Y es que a raíz de la mala gestión de la pandemia de Covid-19, del aumento brutal de la inseguridad, de la cada vez más sonora denuncia de la violencia de género, del colapso del sistema de salud, de la corrupción flagrante y cínica en los contratos del gobierno federal, por mencionar algunos, poco a poco se terminan las ilusiones de que ese cambio instantáneo en la vida pública que prometió el candidato pueda concretarse por el titular del Ejecutivo y sus cómplices.

Tampoco es pues casualidad el que haya sido este martes cuando la vocería de la Presidencia denunció una supuesta alianza de diversos partidos, intelectuales, liderazgos sociales, económicos, entre otros, llamada Bloque Opositor Amplio, y del que la mayor parte de los “implicados” se ha deslindado ya.

López Obrador tiene urgencia de volver a agrupar a los suyos y, quizá más apremiante aún, de tener claridad quiénes serán sus rivales, para así darle un nuevo aliento a su estrategia de polarización.

Es decir, requiere con suma prisa que sus antagonistas asuman su papel, se “suban al ring”, entren de nueva cuenta a “su cancha” para poder dejar en claro quién está con él y quién en contra.

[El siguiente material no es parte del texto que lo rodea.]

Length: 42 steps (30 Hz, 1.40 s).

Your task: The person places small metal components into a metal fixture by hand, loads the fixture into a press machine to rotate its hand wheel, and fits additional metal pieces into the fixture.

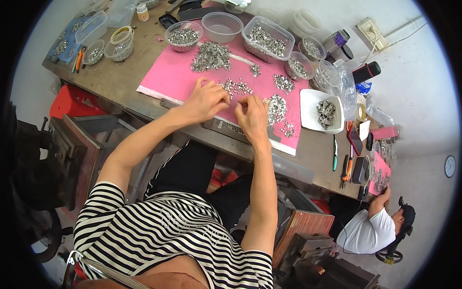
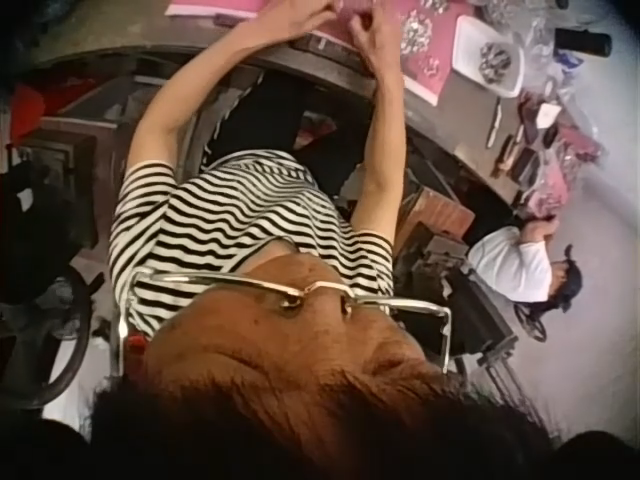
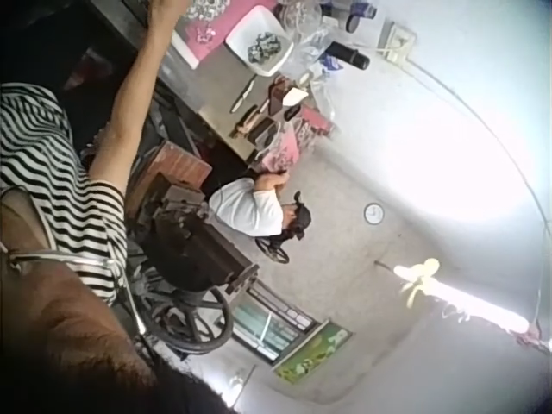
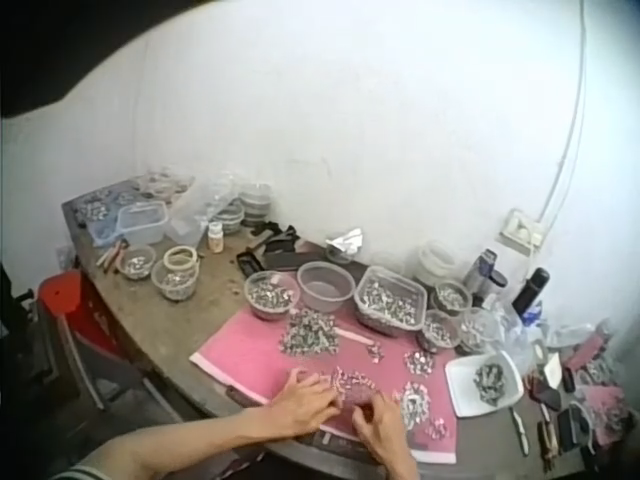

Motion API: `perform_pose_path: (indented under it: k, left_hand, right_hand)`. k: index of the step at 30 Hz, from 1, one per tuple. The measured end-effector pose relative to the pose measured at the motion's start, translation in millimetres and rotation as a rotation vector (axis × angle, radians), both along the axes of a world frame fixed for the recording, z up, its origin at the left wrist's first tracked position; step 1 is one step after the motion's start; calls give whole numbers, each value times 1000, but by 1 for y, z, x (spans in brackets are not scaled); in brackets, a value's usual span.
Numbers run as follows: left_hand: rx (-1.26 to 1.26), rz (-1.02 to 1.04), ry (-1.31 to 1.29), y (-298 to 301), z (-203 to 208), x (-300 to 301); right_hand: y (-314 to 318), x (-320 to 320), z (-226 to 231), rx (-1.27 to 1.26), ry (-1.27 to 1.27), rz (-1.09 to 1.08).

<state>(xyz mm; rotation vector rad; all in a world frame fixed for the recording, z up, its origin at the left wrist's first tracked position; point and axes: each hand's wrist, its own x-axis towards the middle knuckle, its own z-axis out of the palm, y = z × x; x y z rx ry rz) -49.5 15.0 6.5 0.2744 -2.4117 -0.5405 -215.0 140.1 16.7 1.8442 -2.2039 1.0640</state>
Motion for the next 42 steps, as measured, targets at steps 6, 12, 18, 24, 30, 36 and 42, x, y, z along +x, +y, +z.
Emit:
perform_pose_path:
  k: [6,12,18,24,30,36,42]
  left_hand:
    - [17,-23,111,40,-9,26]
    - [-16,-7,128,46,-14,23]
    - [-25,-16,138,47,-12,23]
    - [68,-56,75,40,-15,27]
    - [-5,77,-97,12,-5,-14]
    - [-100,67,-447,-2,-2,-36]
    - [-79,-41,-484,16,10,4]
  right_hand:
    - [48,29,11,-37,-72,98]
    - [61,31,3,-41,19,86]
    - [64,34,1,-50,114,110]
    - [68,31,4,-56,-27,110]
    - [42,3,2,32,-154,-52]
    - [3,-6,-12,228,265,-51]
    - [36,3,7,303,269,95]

Hacerlo en el contexto de crisis de salud pública y económica en que está inserto el país es también obvio y esperable: cada nuevo pico de contagios y muertes, así como cada empleo perdido, demuestran la incapacidad del gobierno y es ante esa ineptitud que debe reafirmarse, o negarse de lleno, la fe incondicional en el líder que algún día solucionará todo.

Es momento de definiciones, anuncia López Obrador, porque ahora rivaliza consigo mismo: con su indolencia, con la corrupción de su grupo cercano, con los índices históricos de violencias, con el fracaso de la salud pública, con la mala gestión económica… Con todo, en suma, lo que es su responsabilidad.

La polarización ha tenido ya manifestaciones violentas y criminales en las calles de Guadalajara, en las de la Ciudad de México, y ese clima le sienta bien al Presidente: radicaliza, hace imposible la política, el diálogo, el acuerdo, los argumentos.

Desde el lenguaje que descalifica al rival por quien es y no por lo que piensa, o desde el reclamo que usa la fuerza porque ya no alcanza a tener ninguna razón, la marca autoritaria se asoma cada vez con mayor nitidez.

Caer en su juego, en ese jugo perverso de espirales infinitas, es perder.